Tuesday, May 1, 2012

Kids, Kipple and Killing my Inner-Pack-Rat

I discovered a new word recently when reading Phoebe North's blog post The War on Kipple.  Kipple is a word invented by the author Philip K. Dick which means stuff that accumulates, seemingly on it's own, possibly by breeding. Or possibly just by people possessing inner-pack-rats.
We have a lot of Kipple. I, by my very own self, accumulate whole seas of kipple. (I acquired this trait honestly via my folks. I'm not sure what my beloveds excuse is and why we need those 5 extra computers stored in the shed. Not that any of my old computers are going anywhere. Um..) Add the kids kipple to that and we have managed to cram oceans of the stuff into a not particularly large space. We've decided it's time to act. 
No more kipple! Down with kipple! Death to the Inner-Pack-Rat!
If we don't love it, if we don't need it, if we haven't got round to mending it in a year, it's going to go. 
I feel all catharasised just thinking about it. OMMMMMMM.....
The inner pack-rat, the one that says... oooh, pretty... has to be brutally slain. The other one that says... 'hmmm. In the event of a nuclear holocuast/global meltdown we might need this,'  will also have to be killed. 
From now, we're going with the minimalist look. 
We've started on the kids playroom - two garbage bags of rubbish, and two garbage bags of toys to go. The remainder of the toys will be stored - except for the 5 toys the kids will get to play with each week - and which will rotate. 
The same thing is going to happen to their books... My collection policy will be brutal. 
Then we pare down the linens and the kitchen 'stuffs' and... gulp... my books and then move on to clothes... 
And we might actually be able to keep things in a relatively orderly state. 
And when it's all gone? 
Then we start guarding against the insidous onslaught of more kipple! (It's coming to get us, it's after us!) 
I think we're going to start with a blanket ban on plastic toys. And then start a one thing in - one thing out policy. 
We can do this. 
We can kill those Kipple-loving Inner- Pack-rats. (We're not thinking Angelina Ballerina style little fluffy things here, we're thinking vampire rodents with red eyes and fang like teeth. We will brace ourselves and stake those creatures-of-the-night!)
A bit of poison, a few traps. Sorry...  a lot of will-power and a few dozen garbage bags...

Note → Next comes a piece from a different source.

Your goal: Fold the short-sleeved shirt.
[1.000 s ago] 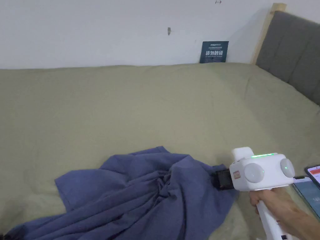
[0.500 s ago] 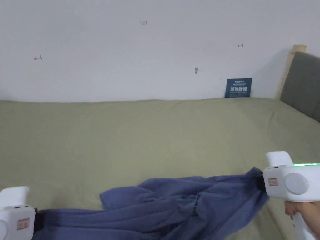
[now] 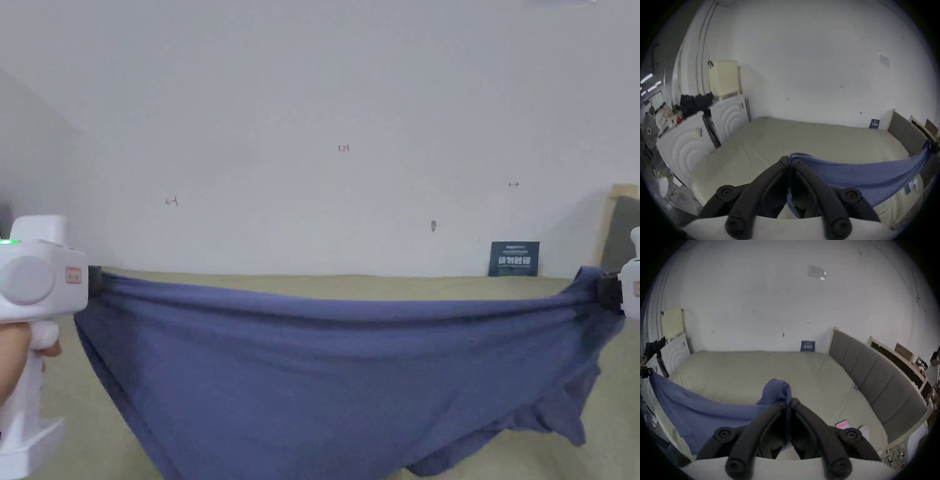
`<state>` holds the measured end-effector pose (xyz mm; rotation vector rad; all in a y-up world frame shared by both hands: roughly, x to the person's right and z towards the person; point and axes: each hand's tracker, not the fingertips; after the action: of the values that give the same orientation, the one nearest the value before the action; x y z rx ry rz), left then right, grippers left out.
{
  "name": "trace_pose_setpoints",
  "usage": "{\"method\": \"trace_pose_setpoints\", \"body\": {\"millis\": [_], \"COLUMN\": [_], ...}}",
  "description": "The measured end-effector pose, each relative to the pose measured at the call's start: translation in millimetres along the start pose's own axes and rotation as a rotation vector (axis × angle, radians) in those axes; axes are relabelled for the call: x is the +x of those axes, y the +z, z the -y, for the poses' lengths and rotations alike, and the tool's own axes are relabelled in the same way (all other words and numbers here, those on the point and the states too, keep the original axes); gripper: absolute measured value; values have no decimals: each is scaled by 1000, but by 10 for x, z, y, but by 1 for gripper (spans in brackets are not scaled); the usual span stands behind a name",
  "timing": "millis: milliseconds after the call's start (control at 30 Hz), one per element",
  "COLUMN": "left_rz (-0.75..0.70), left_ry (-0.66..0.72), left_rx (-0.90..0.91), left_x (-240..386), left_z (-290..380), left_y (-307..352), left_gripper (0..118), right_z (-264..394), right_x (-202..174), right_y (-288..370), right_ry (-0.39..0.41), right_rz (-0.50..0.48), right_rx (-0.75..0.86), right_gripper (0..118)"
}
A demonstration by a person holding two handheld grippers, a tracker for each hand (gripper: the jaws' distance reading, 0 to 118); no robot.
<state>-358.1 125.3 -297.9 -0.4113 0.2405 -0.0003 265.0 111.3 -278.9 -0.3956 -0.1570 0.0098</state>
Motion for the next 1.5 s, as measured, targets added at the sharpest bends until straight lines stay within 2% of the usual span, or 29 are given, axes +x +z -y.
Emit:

  1. Sounds Ominous at your house this week. Enjoy your cathartic clean out. You will feel all the mOre powerful for it.

    1. I am hoping that all will be less chaotic when we reach the end of the great Throw-Out... And I'll get back to the clearing out right after I finish this book...

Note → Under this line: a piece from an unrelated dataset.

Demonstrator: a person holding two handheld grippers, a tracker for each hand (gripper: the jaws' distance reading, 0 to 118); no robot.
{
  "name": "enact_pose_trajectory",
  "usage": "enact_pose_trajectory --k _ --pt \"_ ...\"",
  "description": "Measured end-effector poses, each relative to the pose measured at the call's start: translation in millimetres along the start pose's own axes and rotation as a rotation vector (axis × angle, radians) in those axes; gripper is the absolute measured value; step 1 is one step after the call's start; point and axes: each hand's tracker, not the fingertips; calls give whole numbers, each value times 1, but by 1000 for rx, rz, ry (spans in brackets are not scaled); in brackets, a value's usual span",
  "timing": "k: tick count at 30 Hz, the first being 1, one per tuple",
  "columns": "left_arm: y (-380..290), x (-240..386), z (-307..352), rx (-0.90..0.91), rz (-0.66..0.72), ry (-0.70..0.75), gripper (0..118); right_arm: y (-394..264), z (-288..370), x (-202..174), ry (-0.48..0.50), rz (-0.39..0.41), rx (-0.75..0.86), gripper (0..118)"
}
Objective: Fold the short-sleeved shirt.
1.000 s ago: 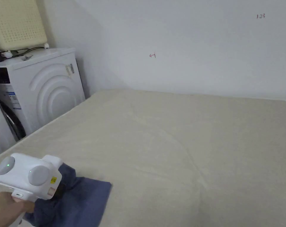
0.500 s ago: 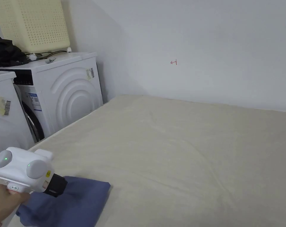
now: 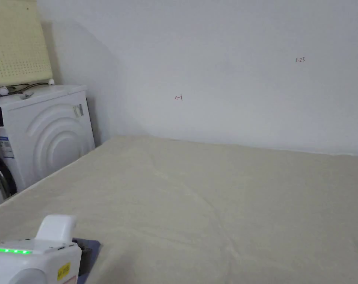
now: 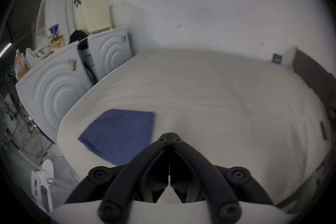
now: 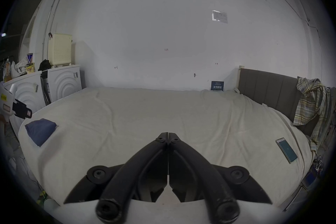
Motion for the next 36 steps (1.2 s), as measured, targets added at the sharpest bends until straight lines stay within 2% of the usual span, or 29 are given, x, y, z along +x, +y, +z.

  2. Remember the Op shops when clearin out - one person's kipple is another person's 'wow, what a find!' -and the money goes to charity

    1. Sigh... but unless everythings cleaned and mended they don't want it... I have a pile out the back if you'd like to come and clean and mend...!

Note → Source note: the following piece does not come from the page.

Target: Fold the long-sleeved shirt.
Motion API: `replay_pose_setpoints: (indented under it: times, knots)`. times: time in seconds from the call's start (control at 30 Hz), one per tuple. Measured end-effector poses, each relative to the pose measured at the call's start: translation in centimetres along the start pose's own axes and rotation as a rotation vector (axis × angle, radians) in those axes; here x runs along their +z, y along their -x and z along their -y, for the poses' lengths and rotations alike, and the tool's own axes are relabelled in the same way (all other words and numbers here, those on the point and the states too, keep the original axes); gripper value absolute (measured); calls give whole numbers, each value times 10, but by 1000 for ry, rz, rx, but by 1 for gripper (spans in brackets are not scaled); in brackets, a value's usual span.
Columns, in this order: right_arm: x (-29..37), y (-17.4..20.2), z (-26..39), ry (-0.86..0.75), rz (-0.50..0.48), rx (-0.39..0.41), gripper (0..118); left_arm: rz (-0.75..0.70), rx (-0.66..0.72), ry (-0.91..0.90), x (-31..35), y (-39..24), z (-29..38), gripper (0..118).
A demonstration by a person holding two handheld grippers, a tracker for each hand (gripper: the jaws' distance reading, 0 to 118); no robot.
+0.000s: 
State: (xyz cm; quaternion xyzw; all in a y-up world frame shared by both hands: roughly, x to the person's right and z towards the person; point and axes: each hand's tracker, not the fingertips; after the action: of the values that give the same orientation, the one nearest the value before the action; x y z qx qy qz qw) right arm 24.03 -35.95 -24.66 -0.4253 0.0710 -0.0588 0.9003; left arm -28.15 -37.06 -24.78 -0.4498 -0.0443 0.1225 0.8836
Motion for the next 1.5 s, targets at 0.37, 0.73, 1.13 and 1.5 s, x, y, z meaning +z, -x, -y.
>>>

  3. Hope this ha nothing to do with me coming down next week. I am not known for having kipple tendencies but I do like to contribute to others. Note to Ingrid- unpack the 20 new toys you bought!

    1. Not to do with you coming down (although we do think it would be good if you can see the floor!) With me working a little more and writing a lot more house-stuff is getting on top of us and we're looking for all possible shortcuts!
      Um... we wouldn't want the new toys to get lonely by themselves up in Queensland... we can put them on this weeks and next weeks rotation!